After locating the line with "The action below" in the entries below, output it and each following line up to and including the line with "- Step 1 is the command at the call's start", exactly and without pictures.

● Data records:
____________________

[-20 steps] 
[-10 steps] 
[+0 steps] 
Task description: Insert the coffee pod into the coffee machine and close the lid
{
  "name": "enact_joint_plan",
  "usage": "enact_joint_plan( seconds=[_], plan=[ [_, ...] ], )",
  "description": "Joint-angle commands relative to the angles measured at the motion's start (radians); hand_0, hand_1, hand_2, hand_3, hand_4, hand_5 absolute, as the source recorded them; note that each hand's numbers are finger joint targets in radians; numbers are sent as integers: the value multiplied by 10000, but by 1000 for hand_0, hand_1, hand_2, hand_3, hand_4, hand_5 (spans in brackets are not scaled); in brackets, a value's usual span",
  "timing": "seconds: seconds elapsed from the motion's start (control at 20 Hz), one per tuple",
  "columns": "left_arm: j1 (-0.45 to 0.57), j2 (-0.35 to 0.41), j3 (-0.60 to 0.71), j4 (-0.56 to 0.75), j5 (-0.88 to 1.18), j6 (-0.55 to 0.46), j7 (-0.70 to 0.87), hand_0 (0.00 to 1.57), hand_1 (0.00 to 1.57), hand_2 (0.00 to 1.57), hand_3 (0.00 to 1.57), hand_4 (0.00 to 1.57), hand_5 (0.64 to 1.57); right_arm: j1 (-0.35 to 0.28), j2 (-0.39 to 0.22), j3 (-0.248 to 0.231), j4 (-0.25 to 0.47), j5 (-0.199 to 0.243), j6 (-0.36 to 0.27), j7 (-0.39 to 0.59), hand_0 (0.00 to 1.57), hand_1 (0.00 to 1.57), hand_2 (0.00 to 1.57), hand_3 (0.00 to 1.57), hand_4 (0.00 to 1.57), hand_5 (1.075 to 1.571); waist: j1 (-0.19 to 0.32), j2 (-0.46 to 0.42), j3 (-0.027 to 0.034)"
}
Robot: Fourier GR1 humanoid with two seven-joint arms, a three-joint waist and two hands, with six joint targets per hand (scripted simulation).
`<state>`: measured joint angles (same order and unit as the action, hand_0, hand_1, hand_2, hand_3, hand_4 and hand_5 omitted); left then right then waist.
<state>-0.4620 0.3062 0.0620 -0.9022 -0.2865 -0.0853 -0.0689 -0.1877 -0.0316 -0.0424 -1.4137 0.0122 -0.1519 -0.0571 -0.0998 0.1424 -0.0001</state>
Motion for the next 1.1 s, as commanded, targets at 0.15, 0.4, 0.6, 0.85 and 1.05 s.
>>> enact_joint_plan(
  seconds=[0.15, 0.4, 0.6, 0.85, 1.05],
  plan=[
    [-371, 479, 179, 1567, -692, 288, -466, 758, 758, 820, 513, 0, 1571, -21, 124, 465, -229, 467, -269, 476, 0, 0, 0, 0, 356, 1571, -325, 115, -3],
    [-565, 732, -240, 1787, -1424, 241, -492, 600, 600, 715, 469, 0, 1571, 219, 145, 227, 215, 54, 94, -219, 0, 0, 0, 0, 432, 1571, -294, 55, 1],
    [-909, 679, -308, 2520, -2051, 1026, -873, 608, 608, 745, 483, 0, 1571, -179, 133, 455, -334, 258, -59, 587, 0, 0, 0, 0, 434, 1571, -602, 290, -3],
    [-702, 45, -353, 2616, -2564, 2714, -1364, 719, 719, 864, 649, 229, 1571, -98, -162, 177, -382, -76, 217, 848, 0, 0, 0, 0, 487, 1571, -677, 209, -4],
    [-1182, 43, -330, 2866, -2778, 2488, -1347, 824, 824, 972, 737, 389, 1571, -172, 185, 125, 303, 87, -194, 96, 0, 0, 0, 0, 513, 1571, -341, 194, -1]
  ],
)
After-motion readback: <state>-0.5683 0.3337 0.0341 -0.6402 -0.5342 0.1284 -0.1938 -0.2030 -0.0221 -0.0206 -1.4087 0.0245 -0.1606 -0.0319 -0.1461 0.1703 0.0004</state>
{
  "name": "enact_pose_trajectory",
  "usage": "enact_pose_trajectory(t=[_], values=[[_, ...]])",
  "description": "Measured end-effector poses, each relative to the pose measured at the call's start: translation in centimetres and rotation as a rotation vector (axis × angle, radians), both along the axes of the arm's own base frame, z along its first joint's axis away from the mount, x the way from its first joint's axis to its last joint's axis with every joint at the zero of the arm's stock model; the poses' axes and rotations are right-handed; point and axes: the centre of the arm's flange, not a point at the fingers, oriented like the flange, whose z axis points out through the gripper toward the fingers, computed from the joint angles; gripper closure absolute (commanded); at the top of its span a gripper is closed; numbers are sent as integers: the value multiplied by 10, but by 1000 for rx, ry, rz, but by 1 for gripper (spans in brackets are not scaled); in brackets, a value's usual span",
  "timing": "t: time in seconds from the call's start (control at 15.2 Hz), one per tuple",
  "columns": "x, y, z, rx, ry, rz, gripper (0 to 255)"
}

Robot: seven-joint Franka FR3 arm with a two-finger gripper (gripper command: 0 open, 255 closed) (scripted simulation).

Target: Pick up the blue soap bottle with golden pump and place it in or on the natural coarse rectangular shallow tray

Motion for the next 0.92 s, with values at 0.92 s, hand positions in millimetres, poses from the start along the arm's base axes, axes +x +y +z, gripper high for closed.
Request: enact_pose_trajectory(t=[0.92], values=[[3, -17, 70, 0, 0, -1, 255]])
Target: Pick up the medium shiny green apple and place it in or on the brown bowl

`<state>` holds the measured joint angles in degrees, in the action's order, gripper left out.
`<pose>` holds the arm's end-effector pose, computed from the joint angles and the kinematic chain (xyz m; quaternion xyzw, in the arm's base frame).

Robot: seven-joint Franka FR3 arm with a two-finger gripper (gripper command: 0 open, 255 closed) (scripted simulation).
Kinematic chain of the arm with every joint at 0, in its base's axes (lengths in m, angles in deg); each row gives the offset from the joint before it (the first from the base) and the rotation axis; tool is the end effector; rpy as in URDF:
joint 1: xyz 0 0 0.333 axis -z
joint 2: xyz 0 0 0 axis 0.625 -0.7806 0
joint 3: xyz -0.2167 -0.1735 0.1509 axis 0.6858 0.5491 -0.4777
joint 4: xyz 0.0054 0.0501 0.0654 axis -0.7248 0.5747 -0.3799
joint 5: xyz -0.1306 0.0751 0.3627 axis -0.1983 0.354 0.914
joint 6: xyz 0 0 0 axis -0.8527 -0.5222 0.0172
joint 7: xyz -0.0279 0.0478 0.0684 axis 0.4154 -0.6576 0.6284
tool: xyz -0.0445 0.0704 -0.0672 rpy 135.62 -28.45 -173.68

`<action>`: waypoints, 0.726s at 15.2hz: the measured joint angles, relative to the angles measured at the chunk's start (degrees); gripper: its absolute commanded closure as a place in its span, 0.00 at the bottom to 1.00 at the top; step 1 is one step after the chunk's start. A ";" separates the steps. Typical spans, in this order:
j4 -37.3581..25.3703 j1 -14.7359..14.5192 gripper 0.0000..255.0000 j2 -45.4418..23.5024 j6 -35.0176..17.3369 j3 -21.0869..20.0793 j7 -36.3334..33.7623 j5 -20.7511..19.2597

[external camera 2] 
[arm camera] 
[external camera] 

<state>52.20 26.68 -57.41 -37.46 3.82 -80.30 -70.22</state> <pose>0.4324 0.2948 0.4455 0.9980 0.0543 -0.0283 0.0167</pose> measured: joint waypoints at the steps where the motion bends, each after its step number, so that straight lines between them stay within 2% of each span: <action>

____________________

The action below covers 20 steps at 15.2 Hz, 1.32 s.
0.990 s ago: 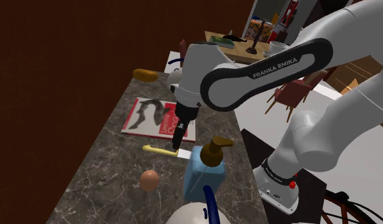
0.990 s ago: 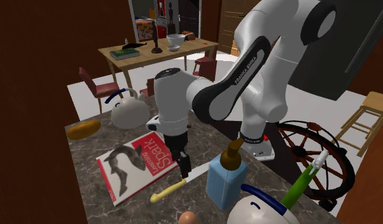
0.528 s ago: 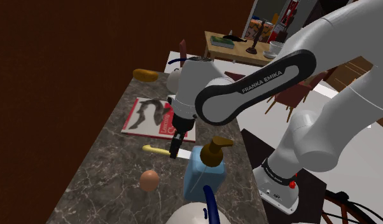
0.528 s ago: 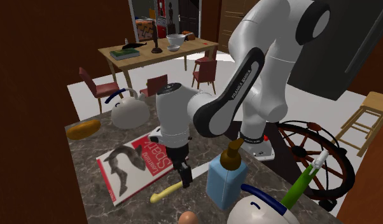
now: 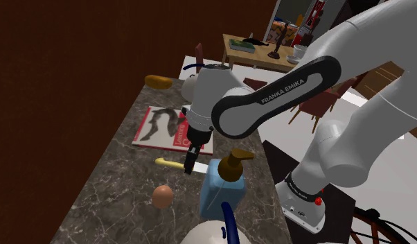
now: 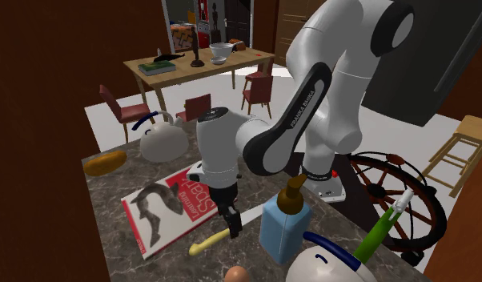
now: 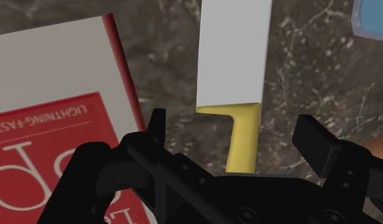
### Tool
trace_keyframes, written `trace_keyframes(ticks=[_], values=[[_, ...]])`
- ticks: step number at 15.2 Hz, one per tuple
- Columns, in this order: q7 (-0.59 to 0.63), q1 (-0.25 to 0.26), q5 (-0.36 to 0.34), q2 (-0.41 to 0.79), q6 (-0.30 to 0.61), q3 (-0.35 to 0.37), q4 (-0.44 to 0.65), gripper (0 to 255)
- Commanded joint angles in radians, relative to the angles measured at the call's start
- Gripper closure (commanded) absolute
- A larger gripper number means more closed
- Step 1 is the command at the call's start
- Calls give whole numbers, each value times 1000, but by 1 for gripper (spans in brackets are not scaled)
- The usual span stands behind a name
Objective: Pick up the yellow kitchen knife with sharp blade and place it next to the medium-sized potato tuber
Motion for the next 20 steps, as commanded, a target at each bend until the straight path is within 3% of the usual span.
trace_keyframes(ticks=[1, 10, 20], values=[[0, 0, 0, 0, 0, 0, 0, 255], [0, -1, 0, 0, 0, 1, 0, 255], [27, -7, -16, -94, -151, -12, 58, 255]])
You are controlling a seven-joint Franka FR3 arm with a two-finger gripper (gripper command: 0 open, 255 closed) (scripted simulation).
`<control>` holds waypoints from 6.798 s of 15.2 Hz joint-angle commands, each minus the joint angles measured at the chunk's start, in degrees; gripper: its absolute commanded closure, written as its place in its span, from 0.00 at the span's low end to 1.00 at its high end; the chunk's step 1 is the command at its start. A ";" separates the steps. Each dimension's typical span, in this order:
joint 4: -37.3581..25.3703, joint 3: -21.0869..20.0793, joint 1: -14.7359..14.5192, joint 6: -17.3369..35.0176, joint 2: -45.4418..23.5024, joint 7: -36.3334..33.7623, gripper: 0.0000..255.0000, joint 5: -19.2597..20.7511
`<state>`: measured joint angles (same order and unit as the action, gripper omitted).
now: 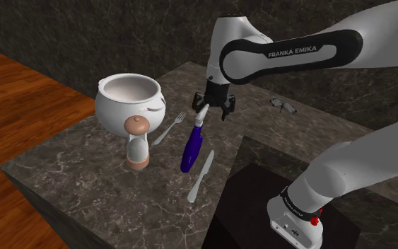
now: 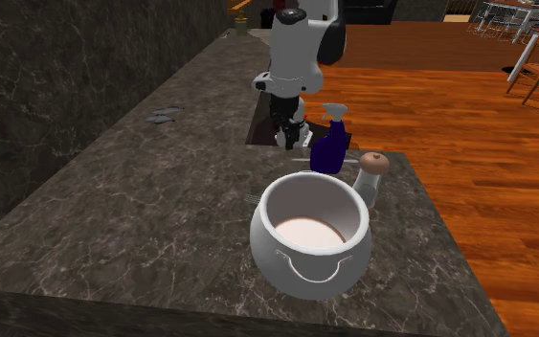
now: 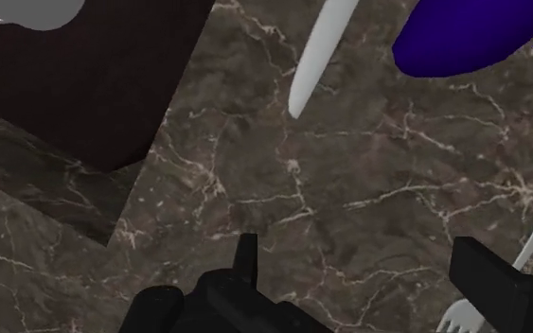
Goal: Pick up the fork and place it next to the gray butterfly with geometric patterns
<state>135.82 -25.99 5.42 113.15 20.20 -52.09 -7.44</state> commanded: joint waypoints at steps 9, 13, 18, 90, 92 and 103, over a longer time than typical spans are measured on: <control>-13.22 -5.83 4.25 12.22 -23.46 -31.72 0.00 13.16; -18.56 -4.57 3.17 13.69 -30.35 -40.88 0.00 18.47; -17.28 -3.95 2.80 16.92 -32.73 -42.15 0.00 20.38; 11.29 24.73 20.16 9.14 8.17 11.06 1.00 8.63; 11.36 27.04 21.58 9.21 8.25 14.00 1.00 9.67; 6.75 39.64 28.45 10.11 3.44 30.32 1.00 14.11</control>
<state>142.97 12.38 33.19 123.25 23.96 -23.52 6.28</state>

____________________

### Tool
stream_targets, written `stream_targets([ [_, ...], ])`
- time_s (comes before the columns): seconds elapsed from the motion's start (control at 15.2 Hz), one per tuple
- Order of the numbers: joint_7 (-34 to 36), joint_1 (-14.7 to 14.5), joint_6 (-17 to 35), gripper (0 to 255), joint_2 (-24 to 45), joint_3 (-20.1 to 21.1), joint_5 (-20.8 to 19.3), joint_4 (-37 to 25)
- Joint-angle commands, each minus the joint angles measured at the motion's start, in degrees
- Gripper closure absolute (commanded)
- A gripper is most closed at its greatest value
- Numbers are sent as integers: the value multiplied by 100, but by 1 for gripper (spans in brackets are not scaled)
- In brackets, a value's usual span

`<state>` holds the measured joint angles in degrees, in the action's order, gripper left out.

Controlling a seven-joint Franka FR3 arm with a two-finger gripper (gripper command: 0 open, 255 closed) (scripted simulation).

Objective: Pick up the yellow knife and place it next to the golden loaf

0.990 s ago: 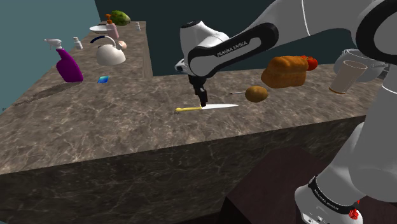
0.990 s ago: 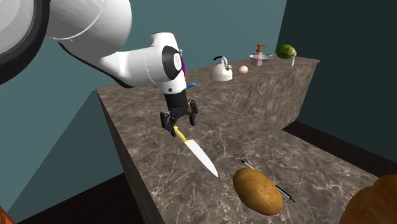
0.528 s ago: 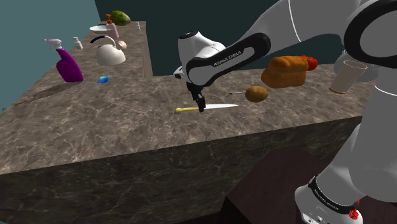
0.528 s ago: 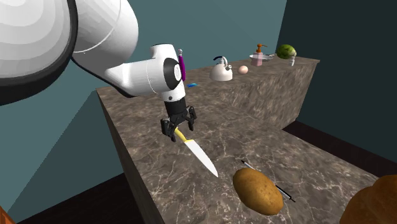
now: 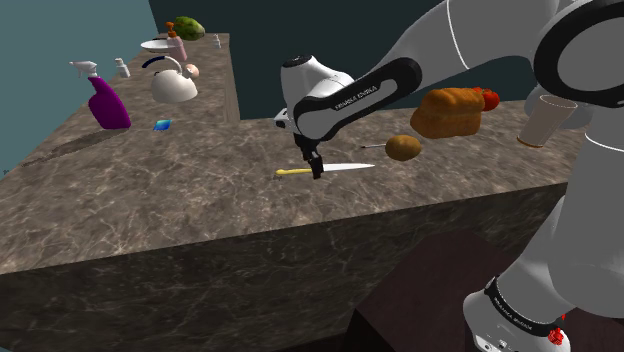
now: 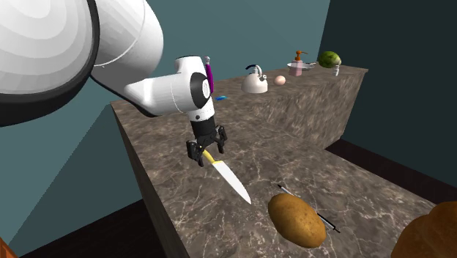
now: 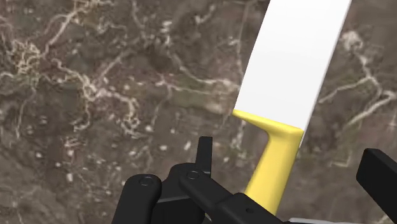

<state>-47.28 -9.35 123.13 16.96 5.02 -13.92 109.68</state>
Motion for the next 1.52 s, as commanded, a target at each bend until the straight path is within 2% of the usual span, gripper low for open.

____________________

● Answer for this exercise:
The action below covers 20 steps at 15.2 Hz, 1.32 s.
0.990 s ago: 
0.990 s ago: 
0.528 s ago: 
0.528 s ago: 
now: 
now: 
now: 
### Tool
trace_keyframes, written `trace_keyframes(ticks=[_], values=[[_, ...]])`
- ticks: step number at 15.2 Hz, one per tuple
- Columns, in this order: q7 (-0.59 to 0.63), q1 (-0.25 to 0.26), q5 (-0.36 to 0.34), q2 (-0.41 to 0.79), q6 (-0.30 to 0.61), q3 (-0.35 to 0.37), q4 (-0.44 to 0.65), gripper (0 to 255)
- Commanded joint angles in radians, relative to the angles measured at the call's start
- Gripper closure (commanded) absolute
- A larger gripper number means more closed
- Step 1 is the command at the call's start

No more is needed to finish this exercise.